If you use Twitter only to view other people’s tweets, keep up on news, or communicate with friends, your main risks are an increased exposure to fraudulent hoaxes, newly invigorated troll accounts, and ever-lower tiers of mostly right-leaning advertisers. If you can handle that, fine. There are various means of consuming Twitter that do not expose you to its advertising, but if you’re thinking of boycotting Twitter as a means of reducing its advertising revenue, you don't need to bother. Musk’s Twitter has absolutely no chance of becoming profitable through ad revenue. None. He’s much too deep in the hole for it to even matter anymore.
And if you’re worried about embedding tweets or otherwise sharing them? So far there are few reasons to believe that’s problematic. In fact, embedding tweets costs Elon Musk money; Twitter’s servers present those tweets without advertising, so it’s a net loss to the company every time it happens.
Many of us will continue to use the site as means of keeping up with the news, but as a communications platform for private activist organizing it is unsafe. Avoid using those features from here on in, and again: If you’re somebody “important,” you need to know that Elon Musk is proving himself very willing to expose your private information to his ideological allies.

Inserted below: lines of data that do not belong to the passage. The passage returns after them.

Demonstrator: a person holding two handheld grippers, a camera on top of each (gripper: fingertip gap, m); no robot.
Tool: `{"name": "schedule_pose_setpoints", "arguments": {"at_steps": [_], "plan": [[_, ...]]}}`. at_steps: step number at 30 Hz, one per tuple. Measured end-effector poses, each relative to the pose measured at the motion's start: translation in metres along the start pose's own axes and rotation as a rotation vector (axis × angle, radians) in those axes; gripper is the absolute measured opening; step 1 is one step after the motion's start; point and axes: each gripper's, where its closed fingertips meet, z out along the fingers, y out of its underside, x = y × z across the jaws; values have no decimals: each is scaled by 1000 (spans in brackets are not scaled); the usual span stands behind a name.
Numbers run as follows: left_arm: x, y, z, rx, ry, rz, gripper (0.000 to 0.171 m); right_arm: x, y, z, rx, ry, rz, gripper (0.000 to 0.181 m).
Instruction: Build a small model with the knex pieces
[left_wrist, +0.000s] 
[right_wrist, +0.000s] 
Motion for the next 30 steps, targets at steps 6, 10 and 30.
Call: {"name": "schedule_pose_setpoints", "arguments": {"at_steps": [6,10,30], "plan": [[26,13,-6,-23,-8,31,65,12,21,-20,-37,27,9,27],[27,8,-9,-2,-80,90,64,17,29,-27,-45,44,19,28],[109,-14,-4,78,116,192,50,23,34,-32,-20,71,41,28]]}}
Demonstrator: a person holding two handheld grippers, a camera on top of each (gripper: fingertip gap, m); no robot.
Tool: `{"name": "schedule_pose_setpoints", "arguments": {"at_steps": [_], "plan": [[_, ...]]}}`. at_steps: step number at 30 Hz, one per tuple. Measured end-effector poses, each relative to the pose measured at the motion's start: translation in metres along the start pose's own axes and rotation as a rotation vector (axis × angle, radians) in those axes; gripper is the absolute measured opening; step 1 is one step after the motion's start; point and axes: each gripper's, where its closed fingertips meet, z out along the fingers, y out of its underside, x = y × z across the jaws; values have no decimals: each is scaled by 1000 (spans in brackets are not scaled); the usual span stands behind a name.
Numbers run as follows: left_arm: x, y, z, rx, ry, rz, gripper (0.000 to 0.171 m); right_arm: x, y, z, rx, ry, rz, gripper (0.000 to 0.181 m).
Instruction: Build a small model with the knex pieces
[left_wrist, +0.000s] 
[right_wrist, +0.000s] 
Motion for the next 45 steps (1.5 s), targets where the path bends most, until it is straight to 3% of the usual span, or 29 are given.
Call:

Those “allies” are, in many cases, people who want to imprison health officials or overthrow the United States government based on fraudulent lies peddled by far-right authoritarians. There’s really no possible question as to Musk’s motives here. He’s demonstrated, over and over, eagerness to promote far-right actors, far-right conspiracies, and even the backers of violent sedition. He is what he promotes.